Quanloop experience 2020 – stable growth for investors
2020 was a very challenging year for many investment platforms. Some dissipated into oblivion, some managed to operate stably while others experienced massive growth. Quanloop – the alternative to a savings account – has shown a brilliant stability perfect growth of passive profit to its investors. Below are the figures of Quanloop’s financial performance of 2020.
Projects funded | 183 |
Average loan principal | €9,870 |
Interest paid out to investors in total | €66,722 |
Other profits (Cashback to cover inflation loss) | €11,960 |
Average interest rate | 13.7% |
Borrowed from investors daily | €0.95M |
Indeed, this does not end here, and they intend to expand. By mid-December 2020, Quanloop’s leveraged capital exceeded by €1M and is growing steadily.

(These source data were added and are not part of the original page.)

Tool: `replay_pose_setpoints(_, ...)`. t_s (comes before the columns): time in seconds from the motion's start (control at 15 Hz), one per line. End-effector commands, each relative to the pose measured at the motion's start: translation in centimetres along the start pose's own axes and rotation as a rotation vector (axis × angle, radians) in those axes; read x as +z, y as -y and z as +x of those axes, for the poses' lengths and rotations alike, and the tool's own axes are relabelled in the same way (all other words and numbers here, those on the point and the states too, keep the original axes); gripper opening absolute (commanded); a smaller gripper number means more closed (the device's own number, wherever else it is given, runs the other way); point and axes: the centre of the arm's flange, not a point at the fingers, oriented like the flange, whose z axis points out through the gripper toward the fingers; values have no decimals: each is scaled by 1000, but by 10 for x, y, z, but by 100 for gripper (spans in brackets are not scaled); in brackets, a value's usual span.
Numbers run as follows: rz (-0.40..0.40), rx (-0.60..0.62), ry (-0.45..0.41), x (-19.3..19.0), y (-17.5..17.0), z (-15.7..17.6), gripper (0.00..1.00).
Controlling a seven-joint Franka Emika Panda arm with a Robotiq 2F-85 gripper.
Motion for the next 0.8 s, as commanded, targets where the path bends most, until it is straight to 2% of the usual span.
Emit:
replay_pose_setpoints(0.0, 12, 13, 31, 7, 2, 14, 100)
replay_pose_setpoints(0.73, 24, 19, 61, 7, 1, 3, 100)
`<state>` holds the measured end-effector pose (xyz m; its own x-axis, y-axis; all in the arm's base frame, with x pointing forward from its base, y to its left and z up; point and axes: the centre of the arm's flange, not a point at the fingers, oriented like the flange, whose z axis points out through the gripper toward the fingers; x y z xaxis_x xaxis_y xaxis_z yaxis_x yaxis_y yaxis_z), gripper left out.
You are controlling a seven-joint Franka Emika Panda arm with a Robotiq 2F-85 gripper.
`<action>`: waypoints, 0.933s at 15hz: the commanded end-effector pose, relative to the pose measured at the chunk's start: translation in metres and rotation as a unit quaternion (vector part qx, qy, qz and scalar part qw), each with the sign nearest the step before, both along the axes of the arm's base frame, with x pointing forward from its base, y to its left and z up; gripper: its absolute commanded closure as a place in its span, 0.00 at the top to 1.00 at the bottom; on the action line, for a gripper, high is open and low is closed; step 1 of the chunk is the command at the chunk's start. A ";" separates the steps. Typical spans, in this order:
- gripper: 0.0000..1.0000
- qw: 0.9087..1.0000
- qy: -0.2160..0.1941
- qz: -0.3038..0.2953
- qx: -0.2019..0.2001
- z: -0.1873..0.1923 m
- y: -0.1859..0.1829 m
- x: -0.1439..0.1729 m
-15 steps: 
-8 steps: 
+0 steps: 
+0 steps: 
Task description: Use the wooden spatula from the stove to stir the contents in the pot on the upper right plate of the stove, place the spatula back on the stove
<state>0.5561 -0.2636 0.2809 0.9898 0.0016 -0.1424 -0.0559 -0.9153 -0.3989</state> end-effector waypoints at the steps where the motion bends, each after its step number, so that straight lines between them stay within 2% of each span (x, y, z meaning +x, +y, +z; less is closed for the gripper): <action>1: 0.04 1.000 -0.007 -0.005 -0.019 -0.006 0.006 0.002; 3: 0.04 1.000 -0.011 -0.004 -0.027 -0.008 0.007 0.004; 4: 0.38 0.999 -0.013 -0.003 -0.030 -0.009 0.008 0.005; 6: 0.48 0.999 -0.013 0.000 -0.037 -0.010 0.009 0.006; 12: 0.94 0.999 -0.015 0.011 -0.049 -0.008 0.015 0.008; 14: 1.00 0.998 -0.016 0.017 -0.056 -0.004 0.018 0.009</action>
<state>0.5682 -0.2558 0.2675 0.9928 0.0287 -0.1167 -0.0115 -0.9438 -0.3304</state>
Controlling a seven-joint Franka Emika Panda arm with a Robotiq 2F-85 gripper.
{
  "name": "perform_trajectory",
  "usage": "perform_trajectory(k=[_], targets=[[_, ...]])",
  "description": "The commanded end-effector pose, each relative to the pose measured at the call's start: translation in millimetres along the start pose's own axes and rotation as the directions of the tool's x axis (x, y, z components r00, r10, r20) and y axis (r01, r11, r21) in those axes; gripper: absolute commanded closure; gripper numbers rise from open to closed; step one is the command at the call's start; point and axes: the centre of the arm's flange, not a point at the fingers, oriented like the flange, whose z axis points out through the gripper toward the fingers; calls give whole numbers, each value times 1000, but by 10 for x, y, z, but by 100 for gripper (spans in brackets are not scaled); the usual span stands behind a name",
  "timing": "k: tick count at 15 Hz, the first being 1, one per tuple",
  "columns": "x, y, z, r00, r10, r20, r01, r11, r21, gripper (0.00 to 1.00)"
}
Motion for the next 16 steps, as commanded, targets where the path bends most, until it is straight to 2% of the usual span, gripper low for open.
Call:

Quanloop (Quanloop Usaldusfond) is an Estonian investment fund, founded by Valentin Ivanov. Their business model involves pooling capital from investors and investing it in projects presented by their professional partners. Although, it sounds like a common P2P lending platform – it is not. Quanloop is the sole borrower and the loan-originator. Investors sign-up and put money in their Quanloop clients’ account, allocated in the Estonian local bank. This money is not to be used to cover Quanloop’s debts. It will be returned immediately in case of insolvency.
Quanloop is listed in the Estonian business register under the code 14496178. Its assets are managed by Quanloop Group OÜ and supervised by Estonian fund manager Bondkick. The latter is governed by the Estonian Investment Funds Act 2016, and it holds a financial licence (FFA000250).
The capital Quanloop pools are used to invest in projects with higher interests in exchanging assets from the partners to be used as collateral for the investors. Once the partners pay back the credit, Quanloop pays its investors their profits. If they fail to pay, then Quanloop ceases the assets and liquidates them to pay its investors. It should be noted that none of the partners is consumer, but a European firm based in France, Spain, Finland, Latvia, Romania, Greece and Estonia.
Investors can enjoy a regular income due to Quanloop’s selective choice in its partners. Exiting early is free and fast – taking only 24 hours – due to its capital reserves. Taxes (20% in Estonia) are paid on the investors’ behalf if they are citizens or residents in Estonia or if they hold an Estonian Tax Identification number. Investors can also take advantage of their referral bonus (2.5% of there referee’s profits), a sign-up bonus (5 Euros) and their unique cashback program which compensates for the inflation loss in Europe.
In conclusion, all investments carry risks, and Quanloop admits that they are not an exception. However, it has proven itself as a platform that understands the risks of alternative investments and adopts measures to stabilize it as much as possible without sacrificing the returns, high liquidity and ease of exit. It does not promise unrealistic results, nor does it sink too low for investment to be worthless. Covering all grounds for an investor, Quanloop stands as an all-rounder in the field of alternative investment.